Friday, December 19, 2008

Pick-up shots

caplan
Image: Michelle Caplan

Some songs that won't make my 2008 list, but are still pretty awesome.

Shitty Little Disco - Arms

Guitars stutter then slide, keys weep, bass pogos and someone rides cymbals into the night. Moods and manners are all so cleverly synthesized that you don't realize "Shitty Little Disco" is as miscegenated, and in almost the same way, as all that indie dance music that was popular this year. Yet you wouldn't call it disco; you wouldn't even call it shitty disco. And if it starts with a party gone horribly wrong in all kinds of predictable ways, it ends, surprisingly enough, with a plea for the healing power of the human touch: "Oh brother lay your hand on me/ Oh sister lay your hand on me." A physical balm that mends the mind--maybe it is disco after all.

From
Kids Aflame (eMusic, Amazon), Myspace

Song for Man with Pica Syndrome -
Let's Wrestle

It hasn't been a good year for music in general, but it's salad days with toasted walnuts and blue cheese dressing for noisy garage pop (Sic Alps, Vivian Girls, Crystal Stilts, Times New Viking, Cause co-Motion, among many many others). I think this is one of the few rock niches where it's actually pretty easy to record a decent song if you aren't particularly talented. Weak melody?
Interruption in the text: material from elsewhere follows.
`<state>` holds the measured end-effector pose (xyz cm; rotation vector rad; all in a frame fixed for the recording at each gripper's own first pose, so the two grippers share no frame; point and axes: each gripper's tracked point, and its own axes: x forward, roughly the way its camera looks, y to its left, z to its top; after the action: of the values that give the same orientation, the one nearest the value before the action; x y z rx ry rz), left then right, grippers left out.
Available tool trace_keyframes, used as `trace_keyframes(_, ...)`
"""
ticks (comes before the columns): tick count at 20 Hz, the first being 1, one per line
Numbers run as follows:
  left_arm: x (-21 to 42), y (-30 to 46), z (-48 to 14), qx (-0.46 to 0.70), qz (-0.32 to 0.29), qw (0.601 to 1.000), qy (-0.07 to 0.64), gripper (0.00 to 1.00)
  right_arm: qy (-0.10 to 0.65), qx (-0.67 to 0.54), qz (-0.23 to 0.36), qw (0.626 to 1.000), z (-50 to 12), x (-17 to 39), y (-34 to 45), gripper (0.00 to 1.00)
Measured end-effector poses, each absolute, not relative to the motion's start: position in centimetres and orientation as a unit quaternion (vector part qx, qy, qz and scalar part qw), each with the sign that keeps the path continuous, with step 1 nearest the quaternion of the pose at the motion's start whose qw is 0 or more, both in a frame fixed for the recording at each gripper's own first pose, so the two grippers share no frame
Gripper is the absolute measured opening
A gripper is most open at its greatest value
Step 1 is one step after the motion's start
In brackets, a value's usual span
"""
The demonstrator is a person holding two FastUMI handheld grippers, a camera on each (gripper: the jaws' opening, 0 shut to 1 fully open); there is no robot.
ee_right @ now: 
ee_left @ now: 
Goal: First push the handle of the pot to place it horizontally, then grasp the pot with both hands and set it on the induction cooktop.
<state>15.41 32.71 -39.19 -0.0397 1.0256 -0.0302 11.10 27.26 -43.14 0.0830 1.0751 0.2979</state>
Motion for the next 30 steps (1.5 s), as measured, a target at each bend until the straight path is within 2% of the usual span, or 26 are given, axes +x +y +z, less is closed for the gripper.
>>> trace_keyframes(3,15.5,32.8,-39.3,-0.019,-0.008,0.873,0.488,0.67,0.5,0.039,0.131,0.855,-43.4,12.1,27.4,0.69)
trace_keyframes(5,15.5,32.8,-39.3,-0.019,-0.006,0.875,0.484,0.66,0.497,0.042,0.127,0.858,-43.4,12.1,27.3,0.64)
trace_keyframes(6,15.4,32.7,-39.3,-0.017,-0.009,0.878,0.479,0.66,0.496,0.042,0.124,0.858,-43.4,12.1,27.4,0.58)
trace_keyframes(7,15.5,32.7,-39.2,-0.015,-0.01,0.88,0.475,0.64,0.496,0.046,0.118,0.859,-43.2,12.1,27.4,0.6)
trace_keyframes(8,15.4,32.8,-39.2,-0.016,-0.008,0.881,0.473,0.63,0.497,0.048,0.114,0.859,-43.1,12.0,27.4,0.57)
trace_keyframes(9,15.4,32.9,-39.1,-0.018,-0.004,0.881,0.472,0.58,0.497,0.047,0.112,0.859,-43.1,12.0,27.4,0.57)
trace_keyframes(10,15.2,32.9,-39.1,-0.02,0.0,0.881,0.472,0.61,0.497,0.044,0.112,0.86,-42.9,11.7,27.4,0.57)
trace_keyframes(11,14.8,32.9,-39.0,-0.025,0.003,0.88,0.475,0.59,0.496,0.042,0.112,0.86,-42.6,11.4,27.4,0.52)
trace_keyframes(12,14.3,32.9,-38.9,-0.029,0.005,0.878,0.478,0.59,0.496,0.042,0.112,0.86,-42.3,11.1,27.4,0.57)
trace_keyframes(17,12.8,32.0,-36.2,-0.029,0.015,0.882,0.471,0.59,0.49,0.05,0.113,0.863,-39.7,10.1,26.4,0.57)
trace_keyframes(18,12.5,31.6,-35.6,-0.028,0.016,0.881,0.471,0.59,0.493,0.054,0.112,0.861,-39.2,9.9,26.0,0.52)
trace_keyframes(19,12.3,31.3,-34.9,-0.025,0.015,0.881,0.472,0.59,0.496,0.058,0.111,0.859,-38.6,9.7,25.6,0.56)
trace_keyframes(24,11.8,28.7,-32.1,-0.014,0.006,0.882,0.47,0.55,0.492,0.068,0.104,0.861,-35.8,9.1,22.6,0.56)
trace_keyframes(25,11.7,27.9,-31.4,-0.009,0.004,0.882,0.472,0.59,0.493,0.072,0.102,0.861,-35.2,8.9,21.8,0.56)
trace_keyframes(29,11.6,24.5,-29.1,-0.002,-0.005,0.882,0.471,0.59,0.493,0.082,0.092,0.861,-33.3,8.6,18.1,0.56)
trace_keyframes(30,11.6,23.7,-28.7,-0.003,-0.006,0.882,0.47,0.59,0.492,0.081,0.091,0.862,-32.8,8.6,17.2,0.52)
Bury it in noise. Too noisy? No such thing. Not that I'm saying Let's Wrestle isn't talented. Their band-naming skills suck, but their music is worth hearing. Here, revving guitar and bopping bass--like Pica syndrome itself--are compulsive, unstoppable. But the singer's emotional swings, between helpless flail and assertive rant, sorrow and bravado ("Have you ever wondered what rust tastes like?/Well I know! It's all right.") are totally sympathetic.

From
In Loving Memory Of (eMusic, Amazon), Myspace


The Most! The Best! The Greatest! -
Blackblack

If you're one of the whiners complaining that Vivian Girls are spoiled, untalented, hipster amateurs, start sharpening your knives. Here come the girls of Blackblack (barely) singing lyrics you invented in the backseat of a station wagon when you were eight to a tune from that band you put together with kids on your block when you were 14. Punk has gotten so establishment (AARP ads, anyone?) that it needs to go back to square one and resurrect that original contrary spirit. In this case, square one is a chalked box on a hopscotch grid and contrary takes the form of bratty.